Dean grimaced. He didn’t like when she used that one on him and it she seemed to use it more and more often. “Maybe we should focus on the experiment?”

She shrugged. “You mean, where you try to figure out how long it will be before I stop opening my door to you at two in the morning?”

“No,” he said, still bristling, “The one we’re here for. To open a wormhole.”

“Whatever. I’m tired of this argument. We have it at least once a week.”

“You keep bringing it up.”

“Because you never take me seriously.”

“Start talking some sense and maybe I will.”

“Screw you.”

“What? Now? After you’ve insulted me?”

She looked across the light-table at him. It was a black look.

That look matched that bitch’s black heart, he thought with irritation as he pushed aside the memory of that discussion to tend to the machine. Still, she hadn’t always been that way. Shaking his head, Dean checked and rechecked the settings to make sure they were right. Then, he frowned. Everything was right, but would it work? Taking a breath, he hesitated a second and then pushed the green button.

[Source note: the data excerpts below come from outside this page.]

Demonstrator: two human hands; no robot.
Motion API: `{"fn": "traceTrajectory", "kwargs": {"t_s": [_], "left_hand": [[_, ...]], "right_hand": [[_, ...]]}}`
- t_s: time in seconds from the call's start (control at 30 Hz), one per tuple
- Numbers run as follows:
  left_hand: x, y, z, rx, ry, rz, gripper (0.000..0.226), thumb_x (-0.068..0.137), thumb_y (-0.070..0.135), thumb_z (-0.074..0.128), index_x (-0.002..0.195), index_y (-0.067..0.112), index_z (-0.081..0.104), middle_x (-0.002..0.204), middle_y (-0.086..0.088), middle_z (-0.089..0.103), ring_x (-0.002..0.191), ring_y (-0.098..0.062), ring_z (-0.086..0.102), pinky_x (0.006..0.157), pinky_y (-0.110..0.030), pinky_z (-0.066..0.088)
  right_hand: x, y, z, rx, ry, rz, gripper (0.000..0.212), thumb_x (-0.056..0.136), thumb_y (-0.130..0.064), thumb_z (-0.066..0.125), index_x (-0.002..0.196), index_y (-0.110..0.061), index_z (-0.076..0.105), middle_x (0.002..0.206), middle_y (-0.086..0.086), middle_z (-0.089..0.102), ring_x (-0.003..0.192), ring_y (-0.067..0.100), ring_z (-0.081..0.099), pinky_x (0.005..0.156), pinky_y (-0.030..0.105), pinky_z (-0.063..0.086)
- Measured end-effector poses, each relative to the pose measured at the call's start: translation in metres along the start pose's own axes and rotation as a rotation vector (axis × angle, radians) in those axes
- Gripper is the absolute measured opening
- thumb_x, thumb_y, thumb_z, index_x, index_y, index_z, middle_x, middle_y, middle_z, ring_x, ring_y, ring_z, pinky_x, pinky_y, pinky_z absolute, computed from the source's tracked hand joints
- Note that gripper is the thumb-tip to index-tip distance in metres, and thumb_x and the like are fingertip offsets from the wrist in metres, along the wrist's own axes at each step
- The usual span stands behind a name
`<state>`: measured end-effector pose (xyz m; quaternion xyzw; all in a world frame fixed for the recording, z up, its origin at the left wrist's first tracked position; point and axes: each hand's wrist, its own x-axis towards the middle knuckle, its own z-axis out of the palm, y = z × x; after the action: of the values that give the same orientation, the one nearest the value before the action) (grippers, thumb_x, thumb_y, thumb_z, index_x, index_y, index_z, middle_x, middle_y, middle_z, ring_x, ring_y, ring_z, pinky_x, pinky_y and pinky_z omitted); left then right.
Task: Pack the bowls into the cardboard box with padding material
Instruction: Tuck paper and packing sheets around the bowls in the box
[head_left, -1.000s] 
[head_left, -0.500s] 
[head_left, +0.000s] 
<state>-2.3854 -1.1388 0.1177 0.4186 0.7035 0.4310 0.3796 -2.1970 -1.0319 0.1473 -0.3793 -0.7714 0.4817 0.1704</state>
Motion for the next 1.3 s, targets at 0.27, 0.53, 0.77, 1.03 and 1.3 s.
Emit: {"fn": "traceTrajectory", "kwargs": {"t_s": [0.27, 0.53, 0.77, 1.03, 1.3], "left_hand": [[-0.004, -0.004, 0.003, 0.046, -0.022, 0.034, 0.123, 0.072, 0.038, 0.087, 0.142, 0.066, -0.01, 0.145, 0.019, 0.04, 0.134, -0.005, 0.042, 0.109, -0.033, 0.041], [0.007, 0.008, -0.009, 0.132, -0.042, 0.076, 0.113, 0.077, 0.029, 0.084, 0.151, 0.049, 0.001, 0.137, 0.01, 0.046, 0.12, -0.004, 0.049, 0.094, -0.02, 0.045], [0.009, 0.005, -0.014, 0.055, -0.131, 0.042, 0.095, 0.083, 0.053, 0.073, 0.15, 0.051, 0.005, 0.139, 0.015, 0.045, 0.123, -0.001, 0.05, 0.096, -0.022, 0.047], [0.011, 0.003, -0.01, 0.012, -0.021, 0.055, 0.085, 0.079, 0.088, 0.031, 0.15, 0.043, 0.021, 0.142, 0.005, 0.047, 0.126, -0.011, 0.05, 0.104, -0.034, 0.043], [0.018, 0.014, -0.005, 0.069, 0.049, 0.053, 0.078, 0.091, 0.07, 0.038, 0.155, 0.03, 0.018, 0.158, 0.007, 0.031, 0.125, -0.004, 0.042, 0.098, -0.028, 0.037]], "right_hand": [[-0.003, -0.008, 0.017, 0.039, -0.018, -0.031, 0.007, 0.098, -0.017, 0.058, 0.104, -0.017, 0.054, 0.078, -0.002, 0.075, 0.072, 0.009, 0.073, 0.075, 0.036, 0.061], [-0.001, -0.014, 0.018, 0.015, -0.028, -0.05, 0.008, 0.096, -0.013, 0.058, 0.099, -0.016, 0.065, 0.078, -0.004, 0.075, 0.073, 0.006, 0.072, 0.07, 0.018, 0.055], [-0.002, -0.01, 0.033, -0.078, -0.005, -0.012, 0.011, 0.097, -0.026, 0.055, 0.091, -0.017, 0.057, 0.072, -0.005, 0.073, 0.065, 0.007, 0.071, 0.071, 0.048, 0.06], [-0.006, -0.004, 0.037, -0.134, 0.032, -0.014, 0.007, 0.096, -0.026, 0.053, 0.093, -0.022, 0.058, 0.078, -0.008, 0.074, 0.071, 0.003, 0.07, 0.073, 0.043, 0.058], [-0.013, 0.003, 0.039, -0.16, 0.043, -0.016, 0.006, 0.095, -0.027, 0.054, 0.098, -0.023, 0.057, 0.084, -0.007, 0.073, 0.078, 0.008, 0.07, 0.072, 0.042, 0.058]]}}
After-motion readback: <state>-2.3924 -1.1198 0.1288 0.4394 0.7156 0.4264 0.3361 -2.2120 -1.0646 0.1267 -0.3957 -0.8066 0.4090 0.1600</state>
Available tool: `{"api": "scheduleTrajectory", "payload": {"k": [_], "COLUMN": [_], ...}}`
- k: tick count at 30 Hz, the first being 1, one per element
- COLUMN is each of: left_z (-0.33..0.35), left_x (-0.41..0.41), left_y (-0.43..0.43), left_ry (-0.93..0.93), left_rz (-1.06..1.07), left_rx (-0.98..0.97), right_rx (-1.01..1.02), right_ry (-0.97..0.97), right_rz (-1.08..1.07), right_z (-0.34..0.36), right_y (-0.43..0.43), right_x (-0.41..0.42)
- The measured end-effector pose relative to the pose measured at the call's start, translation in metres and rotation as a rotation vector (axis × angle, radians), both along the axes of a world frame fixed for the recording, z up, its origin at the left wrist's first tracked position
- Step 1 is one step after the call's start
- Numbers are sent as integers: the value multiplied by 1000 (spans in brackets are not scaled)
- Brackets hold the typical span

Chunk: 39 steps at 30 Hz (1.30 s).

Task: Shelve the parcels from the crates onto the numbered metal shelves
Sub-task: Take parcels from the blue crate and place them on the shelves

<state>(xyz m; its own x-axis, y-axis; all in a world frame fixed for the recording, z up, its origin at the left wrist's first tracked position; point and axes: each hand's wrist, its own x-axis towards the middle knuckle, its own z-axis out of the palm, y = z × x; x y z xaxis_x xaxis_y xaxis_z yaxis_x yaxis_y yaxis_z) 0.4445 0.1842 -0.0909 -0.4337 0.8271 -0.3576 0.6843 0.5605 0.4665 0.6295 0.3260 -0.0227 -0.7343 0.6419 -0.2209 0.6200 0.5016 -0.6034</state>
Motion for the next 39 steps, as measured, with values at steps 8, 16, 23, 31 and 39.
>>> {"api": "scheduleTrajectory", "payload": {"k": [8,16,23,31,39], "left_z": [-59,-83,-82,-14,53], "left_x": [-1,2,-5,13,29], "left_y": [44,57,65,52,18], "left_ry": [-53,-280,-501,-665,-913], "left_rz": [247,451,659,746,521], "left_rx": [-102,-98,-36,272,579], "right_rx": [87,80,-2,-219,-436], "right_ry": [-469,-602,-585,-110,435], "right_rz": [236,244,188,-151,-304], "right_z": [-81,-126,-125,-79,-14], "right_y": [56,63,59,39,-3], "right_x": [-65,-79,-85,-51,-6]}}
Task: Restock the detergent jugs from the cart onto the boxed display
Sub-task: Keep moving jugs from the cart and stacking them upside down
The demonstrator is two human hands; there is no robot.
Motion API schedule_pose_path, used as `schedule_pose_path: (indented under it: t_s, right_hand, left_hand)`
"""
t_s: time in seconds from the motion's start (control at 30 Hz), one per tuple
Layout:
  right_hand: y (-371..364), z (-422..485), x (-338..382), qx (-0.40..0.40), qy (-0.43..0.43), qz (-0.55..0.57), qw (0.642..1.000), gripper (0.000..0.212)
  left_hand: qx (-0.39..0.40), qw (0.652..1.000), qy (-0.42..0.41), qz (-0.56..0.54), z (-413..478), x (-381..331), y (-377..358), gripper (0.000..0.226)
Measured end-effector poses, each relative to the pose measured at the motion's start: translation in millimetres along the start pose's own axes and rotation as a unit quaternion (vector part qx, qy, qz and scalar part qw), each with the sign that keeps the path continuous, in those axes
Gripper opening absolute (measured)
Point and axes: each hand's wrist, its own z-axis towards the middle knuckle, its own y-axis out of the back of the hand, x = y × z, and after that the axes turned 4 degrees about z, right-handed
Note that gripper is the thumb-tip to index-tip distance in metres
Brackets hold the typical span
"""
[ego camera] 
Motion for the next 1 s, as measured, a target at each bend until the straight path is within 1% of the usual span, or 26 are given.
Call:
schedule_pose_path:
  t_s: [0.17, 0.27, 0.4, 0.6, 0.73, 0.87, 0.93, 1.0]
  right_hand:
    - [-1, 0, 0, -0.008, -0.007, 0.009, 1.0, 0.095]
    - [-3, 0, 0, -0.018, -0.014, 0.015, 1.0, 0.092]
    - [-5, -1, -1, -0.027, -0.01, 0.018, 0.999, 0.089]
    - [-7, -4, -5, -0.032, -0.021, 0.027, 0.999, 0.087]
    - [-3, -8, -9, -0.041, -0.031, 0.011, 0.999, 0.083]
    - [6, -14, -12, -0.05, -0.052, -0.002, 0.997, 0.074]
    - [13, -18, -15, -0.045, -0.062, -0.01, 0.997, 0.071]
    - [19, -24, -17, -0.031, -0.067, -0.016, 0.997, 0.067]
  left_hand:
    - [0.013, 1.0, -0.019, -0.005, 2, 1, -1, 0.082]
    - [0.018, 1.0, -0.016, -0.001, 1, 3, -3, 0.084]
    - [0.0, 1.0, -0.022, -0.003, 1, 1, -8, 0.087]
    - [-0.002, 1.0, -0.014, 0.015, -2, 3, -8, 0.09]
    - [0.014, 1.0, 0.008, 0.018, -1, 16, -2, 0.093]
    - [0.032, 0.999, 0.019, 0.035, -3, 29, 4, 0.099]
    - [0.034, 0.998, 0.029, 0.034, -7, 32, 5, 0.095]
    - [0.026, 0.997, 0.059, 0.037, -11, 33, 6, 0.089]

The machine screamed as it turned on. Bands of darkness slithered from the four metal prongs gathered at its centre, twisting and growing, quicker and quicker, until the streams melded into a swirling black ball. Dean slid one of the buttons along the face of the console, increasing the energy output. The black ball grew exponentially.

Just as he was debating whether to continue—for staring into this swelling ball, he suddenly realized how foolish it was to do this alone—he was grabbed by the neck. His feet lifted off the floor and he was moving towards the light-sucking black hole.

“What, have you lost your sense of humor? Why don’t you try being flippant with me now!” It was Ellen’s voice only he couldn’t see her.

“Where are you?” he gasped, trying to free himself from her invisible hand. “What’s going on?”

“At first, I thought you’d gotten rid of me on purpose. But maybe I was wrong. Maybe you really do care.” The hand squeezed, crushing his windpipe.

“I care! I c—“ His voice was cut off.

Just before blacking out, Dean saw two coal black eyes staring into his and a wisp of what looked like smoke outlining the shape of a woman. “Good. Then you won’t mind if I take you with me.”

“Wh…whe…?”

“Where?” Ellen laughed, all the while pulling him towards the now closing portal. “Isn’t it obvious? I’m taking you into this bitch’s black heart!”